Изобретение относится к области медицинской биотехнологии, в частности к клеточной линии рака мочевого пузыря человека 190 BlCan KAG, депонированной в Специализированной коллекции культур клеток позвоночных Российской коллекции клеточных культур под регистрационным номером РККК (П) 793Д. Указанная клеточная линия обладает стабильными культуральными и морфологическими характеристиками, экспрессирует раково-тестикулярные антигены NY-ESO1, MAGEA1, PASD1, PRAME. Может использоваться для создания биомедицинских клеточных продуктов, экспериментальных моделей in vitro, для тестирования активности различных фармацевтических препаратов, создания диагностических наборов и тест-систем для разработки новых терапевтических подходов и лекарственных средств. Настоящее изобретение позволяет расширить арсенал клеточных линий опухолей человека, которые можно использовать для создания клеточных модельных систем. 2 пр.

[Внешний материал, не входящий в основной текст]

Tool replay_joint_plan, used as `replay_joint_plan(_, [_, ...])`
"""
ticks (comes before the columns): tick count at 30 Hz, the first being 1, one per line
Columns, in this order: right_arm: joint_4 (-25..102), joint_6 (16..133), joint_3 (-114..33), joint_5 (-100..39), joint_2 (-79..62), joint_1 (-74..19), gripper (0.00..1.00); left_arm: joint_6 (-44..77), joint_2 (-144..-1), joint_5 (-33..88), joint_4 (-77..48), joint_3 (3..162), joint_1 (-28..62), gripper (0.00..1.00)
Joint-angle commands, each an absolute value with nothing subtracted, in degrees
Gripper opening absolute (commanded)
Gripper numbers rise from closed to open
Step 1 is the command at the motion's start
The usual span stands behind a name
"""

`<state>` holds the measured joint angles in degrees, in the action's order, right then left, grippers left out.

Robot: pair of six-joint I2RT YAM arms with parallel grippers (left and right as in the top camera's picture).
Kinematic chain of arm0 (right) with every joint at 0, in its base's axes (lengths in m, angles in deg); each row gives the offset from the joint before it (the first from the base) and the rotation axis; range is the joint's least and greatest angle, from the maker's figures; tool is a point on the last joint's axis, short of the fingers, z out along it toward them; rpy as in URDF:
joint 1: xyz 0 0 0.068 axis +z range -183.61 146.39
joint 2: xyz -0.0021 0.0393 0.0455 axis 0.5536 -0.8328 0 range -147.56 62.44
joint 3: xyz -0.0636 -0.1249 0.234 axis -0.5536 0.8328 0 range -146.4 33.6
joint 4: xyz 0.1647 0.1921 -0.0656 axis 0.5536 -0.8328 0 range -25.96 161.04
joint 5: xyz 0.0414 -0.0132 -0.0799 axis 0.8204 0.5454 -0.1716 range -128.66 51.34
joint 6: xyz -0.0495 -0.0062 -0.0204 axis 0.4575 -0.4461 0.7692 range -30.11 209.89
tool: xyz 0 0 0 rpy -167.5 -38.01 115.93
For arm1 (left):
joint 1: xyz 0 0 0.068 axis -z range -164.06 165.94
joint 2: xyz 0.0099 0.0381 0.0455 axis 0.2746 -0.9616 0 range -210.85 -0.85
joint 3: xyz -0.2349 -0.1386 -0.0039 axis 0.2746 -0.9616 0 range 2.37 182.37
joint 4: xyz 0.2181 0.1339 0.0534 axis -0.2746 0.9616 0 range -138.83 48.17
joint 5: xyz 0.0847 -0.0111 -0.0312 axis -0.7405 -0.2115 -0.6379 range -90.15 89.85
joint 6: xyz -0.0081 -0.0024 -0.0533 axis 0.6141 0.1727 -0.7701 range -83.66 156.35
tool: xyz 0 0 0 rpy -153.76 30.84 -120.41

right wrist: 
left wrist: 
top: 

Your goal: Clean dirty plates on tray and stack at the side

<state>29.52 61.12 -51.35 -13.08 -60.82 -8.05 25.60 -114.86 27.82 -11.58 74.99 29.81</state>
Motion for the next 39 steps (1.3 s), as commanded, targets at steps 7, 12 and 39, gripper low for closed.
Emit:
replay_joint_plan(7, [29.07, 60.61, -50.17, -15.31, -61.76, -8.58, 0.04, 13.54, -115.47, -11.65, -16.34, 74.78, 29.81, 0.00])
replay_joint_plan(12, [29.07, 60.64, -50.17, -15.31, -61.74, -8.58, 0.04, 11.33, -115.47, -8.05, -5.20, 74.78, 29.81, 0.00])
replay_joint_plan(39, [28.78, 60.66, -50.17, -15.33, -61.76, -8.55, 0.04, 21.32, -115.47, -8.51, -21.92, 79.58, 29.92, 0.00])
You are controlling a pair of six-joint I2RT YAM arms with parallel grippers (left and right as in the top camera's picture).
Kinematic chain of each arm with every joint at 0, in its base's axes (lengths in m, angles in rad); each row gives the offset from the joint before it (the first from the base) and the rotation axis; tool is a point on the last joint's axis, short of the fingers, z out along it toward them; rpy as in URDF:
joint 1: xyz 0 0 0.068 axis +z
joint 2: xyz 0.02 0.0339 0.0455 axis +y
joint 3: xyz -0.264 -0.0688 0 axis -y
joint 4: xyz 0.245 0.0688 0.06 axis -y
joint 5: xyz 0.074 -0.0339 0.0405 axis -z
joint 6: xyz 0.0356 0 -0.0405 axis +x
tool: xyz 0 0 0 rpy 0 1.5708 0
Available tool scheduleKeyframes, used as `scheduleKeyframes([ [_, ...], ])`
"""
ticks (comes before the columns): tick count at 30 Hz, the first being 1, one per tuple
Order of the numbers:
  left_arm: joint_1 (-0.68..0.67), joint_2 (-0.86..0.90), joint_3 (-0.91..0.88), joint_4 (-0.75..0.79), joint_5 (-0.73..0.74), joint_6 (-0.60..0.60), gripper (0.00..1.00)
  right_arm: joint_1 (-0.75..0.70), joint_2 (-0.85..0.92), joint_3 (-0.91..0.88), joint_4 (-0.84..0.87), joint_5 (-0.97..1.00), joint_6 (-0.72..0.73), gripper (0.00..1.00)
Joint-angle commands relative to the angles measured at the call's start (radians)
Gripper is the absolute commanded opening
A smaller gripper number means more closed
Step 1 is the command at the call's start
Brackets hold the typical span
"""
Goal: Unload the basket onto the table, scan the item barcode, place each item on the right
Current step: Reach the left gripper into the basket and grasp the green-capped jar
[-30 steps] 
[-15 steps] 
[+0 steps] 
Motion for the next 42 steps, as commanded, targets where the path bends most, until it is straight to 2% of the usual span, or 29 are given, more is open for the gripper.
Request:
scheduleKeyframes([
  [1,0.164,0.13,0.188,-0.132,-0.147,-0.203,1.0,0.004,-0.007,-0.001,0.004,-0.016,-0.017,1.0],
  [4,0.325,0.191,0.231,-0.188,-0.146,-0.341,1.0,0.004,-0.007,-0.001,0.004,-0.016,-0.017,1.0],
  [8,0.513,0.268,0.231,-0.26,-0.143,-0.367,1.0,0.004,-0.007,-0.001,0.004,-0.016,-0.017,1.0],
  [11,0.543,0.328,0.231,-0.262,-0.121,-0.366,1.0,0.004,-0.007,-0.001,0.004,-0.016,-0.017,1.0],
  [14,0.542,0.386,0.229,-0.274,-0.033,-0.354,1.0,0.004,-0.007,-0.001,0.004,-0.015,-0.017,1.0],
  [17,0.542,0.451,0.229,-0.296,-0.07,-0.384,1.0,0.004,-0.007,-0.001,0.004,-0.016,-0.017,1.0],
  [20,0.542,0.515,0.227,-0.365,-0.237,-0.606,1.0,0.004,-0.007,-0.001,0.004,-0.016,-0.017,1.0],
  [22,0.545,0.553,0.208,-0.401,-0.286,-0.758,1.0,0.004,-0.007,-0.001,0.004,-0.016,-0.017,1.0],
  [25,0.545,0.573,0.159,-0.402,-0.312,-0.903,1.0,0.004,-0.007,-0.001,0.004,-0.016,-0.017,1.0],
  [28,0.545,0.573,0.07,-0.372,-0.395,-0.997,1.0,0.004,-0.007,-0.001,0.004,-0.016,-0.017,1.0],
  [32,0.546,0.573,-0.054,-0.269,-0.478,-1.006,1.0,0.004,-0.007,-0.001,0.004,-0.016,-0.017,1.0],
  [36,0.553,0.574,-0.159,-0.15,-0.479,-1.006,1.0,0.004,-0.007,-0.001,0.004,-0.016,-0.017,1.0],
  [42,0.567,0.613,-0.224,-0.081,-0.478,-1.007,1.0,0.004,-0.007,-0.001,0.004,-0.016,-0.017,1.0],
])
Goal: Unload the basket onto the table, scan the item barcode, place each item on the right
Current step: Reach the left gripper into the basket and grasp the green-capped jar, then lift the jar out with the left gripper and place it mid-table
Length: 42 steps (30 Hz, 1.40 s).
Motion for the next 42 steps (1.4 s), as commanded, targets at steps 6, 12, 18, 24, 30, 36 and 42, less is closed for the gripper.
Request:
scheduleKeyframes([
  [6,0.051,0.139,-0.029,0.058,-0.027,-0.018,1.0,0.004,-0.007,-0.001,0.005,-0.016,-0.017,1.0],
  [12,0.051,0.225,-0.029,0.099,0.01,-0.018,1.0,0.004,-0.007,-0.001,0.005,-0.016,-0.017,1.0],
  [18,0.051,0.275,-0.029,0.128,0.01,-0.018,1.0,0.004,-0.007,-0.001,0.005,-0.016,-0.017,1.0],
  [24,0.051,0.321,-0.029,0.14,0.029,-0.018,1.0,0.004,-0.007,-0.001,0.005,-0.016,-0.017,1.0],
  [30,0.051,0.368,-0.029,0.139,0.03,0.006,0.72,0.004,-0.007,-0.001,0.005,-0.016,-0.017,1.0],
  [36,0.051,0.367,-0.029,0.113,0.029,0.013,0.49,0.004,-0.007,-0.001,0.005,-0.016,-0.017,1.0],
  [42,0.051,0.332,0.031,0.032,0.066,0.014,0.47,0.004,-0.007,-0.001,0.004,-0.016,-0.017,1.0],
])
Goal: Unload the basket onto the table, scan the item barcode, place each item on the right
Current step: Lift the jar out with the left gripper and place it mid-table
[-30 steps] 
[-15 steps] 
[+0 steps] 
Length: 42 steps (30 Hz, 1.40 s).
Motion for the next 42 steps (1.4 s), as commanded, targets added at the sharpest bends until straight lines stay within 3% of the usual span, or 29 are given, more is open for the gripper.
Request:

Клеточная линия рака мочевого пузыря человека 190 BlCan KAG, используемая для приготовления биомедицинских клеточных продуктов, создания экспериментальных моделей и тестирования противоопухолевых препаратов, экспрессирующая раково-тестикулярные антигены NY-ESO1, MAGEA1, PASD1, PRAME, депонированная в Специализированной коллекции культур клеток позвоночных Российской коллекции клеточных культур под регистрационным номером РККК (П) 793Д.